If Winnicott’s name sounds at all familiar, you might be aware of his concept of transitional objects. We’ve all seen a baby intuitively suck his thumb or sleep with a soft toy (or else have done this ourselves). In theory, these “objects” help babies transition from an entirely internal existence to one that begins to interact with an external reality. Winnicott calls it “a tendency on the part of the infant to weave other-than-me objects into the personal pattern.” The key is, the baby determines the object for herself—no matter how much you want to force that handmade giraffe on her.

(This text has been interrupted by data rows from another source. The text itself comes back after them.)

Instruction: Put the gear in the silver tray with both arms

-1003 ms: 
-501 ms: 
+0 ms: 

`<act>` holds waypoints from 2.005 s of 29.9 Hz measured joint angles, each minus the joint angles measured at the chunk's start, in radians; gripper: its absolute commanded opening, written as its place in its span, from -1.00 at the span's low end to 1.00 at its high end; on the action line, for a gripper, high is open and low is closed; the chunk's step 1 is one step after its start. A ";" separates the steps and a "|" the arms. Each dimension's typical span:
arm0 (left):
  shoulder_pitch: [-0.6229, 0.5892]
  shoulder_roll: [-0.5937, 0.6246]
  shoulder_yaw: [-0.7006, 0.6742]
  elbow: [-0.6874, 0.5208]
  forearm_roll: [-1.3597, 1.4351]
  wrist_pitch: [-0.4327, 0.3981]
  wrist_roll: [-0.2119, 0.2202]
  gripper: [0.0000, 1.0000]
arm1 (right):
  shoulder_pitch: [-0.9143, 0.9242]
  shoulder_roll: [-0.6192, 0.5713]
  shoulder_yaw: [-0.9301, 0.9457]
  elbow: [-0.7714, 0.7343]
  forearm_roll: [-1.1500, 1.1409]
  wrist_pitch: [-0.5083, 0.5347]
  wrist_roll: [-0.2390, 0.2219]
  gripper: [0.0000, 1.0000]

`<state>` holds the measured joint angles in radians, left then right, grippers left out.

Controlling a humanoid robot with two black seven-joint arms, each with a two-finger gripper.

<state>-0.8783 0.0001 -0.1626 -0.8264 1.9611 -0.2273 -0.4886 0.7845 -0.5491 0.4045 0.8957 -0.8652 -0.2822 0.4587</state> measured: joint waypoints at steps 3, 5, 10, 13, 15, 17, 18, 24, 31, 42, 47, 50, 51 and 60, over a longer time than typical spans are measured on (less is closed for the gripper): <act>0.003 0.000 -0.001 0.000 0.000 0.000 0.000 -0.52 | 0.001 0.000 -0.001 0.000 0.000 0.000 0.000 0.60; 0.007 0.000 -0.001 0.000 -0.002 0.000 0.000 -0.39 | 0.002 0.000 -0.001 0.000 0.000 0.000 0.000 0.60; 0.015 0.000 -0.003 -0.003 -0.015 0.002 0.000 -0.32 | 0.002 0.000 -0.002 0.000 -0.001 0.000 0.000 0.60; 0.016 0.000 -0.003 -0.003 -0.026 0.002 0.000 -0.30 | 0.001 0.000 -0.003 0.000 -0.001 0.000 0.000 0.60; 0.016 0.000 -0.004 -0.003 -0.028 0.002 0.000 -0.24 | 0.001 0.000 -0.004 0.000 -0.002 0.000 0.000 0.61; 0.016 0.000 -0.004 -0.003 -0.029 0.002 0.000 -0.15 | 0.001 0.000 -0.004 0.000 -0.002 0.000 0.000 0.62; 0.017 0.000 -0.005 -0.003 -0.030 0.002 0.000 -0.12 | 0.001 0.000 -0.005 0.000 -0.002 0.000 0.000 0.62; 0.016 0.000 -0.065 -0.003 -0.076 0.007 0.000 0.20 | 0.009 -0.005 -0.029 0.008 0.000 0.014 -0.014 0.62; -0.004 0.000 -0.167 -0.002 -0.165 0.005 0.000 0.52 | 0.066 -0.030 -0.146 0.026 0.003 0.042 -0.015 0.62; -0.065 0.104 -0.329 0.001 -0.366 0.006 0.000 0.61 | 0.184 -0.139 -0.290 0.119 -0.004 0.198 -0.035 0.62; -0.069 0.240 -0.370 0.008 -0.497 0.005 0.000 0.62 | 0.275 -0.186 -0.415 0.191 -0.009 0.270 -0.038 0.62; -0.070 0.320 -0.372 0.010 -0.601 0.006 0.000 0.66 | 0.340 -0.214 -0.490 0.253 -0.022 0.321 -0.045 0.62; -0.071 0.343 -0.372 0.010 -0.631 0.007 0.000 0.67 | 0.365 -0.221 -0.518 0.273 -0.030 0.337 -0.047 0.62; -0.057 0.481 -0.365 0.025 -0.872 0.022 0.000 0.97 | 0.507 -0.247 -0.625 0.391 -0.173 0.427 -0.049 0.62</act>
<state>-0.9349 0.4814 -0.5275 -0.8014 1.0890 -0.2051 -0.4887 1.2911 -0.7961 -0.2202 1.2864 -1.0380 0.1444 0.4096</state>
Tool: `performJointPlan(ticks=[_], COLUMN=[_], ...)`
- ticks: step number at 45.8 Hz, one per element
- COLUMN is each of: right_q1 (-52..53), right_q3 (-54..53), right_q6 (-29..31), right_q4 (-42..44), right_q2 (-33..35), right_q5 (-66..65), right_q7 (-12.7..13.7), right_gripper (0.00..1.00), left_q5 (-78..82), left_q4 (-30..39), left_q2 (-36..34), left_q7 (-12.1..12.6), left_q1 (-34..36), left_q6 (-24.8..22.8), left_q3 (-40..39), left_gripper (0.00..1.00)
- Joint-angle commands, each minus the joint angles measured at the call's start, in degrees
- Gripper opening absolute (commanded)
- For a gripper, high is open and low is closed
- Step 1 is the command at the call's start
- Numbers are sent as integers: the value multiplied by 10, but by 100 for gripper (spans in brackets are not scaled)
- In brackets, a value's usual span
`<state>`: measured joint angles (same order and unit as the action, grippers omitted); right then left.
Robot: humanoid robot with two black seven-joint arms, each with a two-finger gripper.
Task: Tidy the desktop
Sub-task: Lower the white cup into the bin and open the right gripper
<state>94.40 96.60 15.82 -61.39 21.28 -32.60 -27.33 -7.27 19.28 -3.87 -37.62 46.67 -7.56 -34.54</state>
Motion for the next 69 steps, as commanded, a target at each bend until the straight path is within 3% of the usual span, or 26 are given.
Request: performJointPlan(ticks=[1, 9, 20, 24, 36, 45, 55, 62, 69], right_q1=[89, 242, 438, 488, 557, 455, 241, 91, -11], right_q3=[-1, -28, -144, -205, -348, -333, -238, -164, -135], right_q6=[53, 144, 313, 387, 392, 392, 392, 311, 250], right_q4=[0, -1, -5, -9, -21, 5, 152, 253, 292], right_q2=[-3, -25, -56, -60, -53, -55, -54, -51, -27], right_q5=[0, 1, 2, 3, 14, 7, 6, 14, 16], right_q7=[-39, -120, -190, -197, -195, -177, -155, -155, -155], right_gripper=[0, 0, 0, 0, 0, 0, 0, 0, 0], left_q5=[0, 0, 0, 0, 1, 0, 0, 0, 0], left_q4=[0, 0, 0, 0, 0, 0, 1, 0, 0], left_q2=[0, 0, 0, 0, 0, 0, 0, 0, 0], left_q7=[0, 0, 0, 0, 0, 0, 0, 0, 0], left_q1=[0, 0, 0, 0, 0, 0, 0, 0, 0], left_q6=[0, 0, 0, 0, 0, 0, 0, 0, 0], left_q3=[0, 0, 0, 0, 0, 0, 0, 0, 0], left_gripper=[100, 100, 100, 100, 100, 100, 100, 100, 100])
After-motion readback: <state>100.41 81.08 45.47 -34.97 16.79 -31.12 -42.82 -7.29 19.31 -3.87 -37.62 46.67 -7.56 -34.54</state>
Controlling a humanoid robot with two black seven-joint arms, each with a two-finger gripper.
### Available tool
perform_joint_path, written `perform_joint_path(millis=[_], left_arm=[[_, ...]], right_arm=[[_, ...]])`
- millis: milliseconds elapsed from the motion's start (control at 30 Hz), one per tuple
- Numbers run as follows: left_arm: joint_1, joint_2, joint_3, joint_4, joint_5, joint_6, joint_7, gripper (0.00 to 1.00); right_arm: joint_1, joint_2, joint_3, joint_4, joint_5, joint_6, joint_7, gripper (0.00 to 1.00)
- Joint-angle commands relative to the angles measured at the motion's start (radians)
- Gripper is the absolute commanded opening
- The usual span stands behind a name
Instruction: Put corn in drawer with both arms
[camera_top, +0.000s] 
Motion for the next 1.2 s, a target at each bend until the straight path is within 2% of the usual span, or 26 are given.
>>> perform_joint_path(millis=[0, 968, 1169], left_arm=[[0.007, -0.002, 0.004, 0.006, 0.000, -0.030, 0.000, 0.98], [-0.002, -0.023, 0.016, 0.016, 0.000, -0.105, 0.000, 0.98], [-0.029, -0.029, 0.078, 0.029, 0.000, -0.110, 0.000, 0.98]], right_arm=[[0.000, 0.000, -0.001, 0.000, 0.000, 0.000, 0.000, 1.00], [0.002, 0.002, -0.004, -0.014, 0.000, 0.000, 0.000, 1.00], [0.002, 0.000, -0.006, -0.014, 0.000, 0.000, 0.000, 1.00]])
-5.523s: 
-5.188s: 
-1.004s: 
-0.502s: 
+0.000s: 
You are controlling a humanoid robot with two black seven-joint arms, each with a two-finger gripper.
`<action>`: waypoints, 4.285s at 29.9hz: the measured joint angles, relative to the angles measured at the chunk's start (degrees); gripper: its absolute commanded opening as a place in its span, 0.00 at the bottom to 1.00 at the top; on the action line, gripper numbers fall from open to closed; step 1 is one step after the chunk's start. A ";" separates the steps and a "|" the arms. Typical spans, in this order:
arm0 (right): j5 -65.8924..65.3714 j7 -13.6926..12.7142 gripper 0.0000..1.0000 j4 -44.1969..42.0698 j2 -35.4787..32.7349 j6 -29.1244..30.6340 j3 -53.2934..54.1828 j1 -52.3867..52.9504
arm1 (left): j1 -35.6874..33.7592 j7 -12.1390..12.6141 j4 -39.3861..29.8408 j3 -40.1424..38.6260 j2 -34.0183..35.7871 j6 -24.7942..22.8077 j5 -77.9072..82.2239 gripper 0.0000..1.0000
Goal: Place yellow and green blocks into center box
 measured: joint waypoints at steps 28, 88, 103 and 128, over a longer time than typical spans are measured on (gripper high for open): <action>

Lately I’ve been wondering what transitional objects I might latch onto this year to cope with this harsh new environment. So far, I’ve clung to Twitter in an attempt to curate my own private experience of the administration’s surreal and confusing external reality. And I get a distinctly personal sense of comfort when I watch Chuck Todd on Meet the Press. Whereas in prior administrations this media merely nourished my hunger for information, they have now become sources of comfort and anchors to a safer internal reality.

All of which is to say: Keep an eye out for your own unique comfort object. Hold to it tight. And take solace in the fact that, in Winnicott’s world, the baby creates its own sense of self—not the parents.